Irama Jantungan

Irama Jantungan

Dahlan Iskan/Net

eramuslim.com

Oleh Dahlan Iskan

SUASANANYA sudah mirip kabel listrik yang mengelupas di sana-sini. Kapan saja bisa korsleting. Pun seandainya tidak ada orang yang sengaja mengorsletingkannya.

Itulah Taiwan hari-hari ini.

Banyak pesawat tempur berada di udara Taiwan. Tanggal 10 Oktober barusan. Yang 25 milik Tiongkok. Selebihnya milik Taiwan sendiri.

Pilot di salah satu pesawat Taiwan mencoba mengontak pilot pesawat tempur Tiongkok. Untuk diperingatkan. Yang dikontak cuek-bebek. Memang tidak terjadi dialog. Tapi juga tidak sampai terjadi adu mulut. Aman.

“Ini provokasi paling serius selama 40 tahun terakhir,” ujar para pengamat militer di Barat–sebagaimana banyak disiarkan media.

Hari itu memang hari bersejarah bagi Tiongkok. Tanggal 10 Oktober. Itu adalah hari revolusi kemerdekaan. Tanggal itulah kali pertama perjuangan bersenjata dimulai. Untuk melawan sistem kekaisaran yang sudah berumur hampir 3.000 tahun.

Itu terjadi di distrik Wuchang –sekarang menjadi salah satu kecamatan di kota Wuhan, Tiongkok bagian tengah. Posisinya di seberang bengawan Chang Jiang di Wuhan. Kalau di Kaltim: ibarat Samarinda Seberang. Kalau di Palembang: ibarat Pasar 10 Ulu. Kalau di Pontianak: ibarat Paris 2.

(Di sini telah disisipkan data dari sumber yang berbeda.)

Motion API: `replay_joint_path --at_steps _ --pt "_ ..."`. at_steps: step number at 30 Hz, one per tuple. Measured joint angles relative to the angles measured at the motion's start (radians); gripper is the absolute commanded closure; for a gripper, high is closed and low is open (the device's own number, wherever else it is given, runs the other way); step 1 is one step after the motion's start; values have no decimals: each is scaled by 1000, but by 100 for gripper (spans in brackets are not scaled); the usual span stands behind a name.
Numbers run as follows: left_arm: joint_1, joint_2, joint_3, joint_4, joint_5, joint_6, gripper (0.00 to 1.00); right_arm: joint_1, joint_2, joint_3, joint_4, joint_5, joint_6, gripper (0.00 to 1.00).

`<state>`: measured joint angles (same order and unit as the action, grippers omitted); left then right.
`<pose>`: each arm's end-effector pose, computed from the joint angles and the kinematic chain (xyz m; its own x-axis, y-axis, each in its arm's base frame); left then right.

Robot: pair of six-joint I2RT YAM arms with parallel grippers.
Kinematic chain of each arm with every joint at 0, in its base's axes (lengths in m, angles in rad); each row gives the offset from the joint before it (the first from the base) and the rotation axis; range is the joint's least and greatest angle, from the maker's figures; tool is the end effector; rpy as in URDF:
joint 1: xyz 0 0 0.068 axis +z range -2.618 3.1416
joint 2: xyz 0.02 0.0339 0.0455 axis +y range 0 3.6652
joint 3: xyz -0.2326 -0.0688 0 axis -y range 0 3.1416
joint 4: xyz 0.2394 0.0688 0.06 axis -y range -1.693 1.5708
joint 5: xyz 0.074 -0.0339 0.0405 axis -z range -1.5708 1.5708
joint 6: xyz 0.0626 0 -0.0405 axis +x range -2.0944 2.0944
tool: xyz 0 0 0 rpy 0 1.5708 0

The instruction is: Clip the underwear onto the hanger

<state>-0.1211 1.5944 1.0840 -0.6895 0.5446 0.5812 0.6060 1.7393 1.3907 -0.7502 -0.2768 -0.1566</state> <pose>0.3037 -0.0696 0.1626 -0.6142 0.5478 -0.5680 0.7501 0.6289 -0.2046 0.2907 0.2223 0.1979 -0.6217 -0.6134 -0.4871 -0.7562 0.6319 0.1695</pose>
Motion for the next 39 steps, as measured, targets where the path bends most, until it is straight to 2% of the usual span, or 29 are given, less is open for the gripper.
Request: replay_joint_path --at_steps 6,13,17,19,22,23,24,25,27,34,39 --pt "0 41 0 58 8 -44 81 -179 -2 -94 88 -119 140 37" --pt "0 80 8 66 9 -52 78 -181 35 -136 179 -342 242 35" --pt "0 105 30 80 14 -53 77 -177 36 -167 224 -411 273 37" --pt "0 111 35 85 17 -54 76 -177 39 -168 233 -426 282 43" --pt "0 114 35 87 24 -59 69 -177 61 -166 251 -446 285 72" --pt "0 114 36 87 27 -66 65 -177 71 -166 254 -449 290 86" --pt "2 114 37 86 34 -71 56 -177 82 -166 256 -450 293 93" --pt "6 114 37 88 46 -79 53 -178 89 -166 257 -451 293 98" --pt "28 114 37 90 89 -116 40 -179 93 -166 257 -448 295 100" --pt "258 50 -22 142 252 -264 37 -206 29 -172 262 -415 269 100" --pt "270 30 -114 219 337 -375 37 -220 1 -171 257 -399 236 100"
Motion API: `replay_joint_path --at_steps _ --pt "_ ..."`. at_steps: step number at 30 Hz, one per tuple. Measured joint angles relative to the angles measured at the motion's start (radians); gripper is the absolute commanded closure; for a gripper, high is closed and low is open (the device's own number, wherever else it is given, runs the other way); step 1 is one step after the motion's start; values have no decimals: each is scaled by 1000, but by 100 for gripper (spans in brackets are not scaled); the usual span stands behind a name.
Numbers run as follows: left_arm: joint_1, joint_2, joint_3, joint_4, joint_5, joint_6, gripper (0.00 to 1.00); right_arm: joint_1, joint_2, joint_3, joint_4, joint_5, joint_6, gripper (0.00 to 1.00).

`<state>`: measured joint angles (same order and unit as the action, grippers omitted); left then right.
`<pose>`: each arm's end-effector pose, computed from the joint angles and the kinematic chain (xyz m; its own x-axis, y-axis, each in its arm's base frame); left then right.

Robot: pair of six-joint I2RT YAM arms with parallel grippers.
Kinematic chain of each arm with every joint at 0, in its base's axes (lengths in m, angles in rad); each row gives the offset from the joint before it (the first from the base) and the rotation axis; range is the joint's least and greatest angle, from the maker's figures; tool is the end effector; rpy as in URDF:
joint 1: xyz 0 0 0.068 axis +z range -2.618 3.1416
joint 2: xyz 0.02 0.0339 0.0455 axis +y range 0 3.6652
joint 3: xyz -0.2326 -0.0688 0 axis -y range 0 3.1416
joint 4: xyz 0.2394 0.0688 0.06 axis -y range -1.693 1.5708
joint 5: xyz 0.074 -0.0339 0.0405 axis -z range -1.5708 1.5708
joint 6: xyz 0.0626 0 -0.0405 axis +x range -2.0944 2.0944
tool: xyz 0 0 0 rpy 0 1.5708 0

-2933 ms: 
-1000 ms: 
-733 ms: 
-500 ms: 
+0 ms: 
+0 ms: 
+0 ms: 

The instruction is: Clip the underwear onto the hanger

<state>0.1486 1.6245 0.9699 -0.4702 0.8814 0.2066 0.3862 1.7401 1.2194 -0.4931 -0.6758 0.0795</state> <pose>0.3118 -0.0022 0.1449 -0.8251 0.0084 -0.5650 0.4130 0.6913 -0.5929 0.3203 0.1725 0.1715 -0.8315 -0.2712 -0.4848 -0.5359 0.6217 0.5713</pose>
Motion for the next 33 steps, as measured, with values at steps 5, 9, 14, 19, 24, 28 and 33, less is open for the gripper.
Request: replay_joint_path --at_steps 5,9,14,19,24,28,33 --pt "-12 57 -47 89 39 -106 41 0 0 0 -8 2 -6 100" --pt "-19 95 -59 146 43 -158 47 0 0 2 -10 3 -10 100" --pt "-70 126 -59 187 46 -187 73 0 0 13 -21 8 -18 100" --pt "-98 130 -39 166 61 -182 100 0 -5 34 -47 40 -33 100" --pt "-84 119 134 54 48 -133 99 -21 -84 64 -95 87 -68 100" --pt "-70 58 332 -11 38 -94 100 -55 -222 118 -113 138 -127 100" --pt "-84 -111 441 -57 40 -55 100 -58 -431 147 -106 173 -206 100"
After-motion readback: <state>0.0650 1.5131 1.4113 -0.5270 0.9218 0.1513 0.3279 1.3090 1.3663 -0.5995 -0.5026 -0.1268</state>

Benih-benih pemberontakan sebenarnya sudah lebih lama dari 10 Oktober 1911 itu. Sudah banyak organisasi bawah tanah yang anti-kekaisaran.

Sun Yat-sen membentuknya di Jepang. Ada juga yang membentuk kelompok pemberontak di Hong Kong. Pun di Singapura. Lebih banyak lagi di berbagai kota di Tiongkok daratan sendiri.

Sun Yat-sen berhasil menyatukan kelompok-kelompok itu. Yakni saat ia menjadi tokoh mahasiswa kedokteran di Hong Kong.

Gerakan itu berhasil. Hanya dalam waktu 4 bulan lebih. Kaisar tumbang. Gelar pemberontak berubah menjadi pejuang.